--- START ---
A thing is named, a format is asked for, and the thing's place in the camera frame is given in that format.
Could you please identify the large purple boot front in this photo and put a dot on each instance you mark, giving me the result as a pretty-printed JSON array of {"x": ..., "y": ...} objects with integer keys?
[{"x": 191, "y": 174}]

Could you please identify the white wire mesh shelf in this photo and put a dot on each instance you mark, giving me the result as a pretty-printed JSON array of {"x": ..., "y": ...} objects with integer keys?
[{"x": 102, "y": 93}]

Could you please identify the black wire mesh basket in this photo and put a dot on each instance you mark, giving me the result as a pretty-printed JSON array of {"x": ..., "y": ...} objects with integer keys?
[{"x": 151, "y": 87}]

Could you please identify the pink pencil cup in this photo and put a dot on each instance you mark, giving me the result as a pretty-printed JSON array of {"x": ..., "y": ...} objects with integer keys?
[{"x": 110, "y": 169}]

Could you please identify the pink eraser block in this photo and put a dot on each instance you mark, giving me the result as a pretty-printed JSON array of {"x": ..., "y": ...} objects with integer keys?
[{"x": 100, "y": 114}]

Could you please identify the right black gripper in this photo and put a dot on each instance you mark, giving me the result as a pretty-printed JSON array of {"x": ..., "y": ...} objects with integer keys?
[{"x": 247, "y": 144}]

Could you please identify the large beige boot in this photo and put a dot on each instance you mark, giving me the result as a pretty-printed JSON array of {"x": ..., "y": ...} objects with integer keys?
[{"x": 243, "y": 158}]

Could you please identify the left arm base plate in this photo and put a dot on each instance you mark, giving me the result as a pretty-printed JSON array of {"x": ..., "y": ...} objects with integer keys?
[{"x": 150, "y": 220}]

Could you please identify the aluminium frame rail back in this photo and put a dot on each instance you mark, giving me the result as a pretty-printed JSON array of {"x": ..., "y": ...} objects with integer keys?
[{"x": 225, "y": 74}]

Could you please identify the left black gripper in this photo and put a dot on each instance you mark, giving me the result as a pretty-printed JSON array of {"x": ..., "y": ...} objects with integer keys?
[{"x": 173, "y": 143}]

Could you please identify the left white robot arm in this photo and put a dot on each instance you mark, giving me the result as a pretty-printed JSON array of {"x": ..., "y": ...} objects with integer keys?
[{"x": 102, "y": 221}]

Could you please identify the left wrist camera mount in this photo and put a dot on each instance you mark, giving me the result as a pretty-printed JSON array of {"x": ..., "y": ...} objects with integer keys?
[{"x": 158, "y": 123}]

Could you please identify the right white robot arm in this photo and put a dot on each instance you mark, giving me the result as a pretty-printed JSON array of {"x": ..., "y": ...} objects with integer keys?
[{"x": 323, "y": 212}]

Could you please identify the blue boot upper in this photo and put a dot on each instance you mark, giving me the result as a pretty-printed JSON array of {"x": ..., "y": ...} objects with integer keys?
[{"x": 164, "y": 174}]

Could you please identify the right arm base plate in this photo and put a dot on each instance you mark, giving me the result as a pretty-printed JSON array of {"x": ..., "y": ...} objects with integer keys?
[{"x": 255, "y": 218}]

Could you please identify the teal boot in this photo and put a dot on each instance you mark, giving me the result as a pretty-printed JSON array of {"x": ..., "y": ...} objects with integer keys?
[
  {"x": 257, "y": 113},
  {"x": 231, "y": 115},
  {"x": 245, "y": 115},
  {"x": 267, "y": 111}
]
--- END ---
◆ **WHAT YOU ARE ASKED TO DO**
Retype, exactly and only, the lines running from the one with "Could you please identify the teal" through the final line of the listing above.

◆ **COMPLETED EXERCISE**
Could you please identify the teal boot in this photo and put a dot on each instance you mark, giving me the result as a pretty-printed JSON array of {"x": ..., "y": ...} objects with integer keys?
[
  {"x": 257, "y": 113},
  {"x": 231, "y": 115},
  {"x": 245, "y": 115},
  {"x": 267, "y": 111}
]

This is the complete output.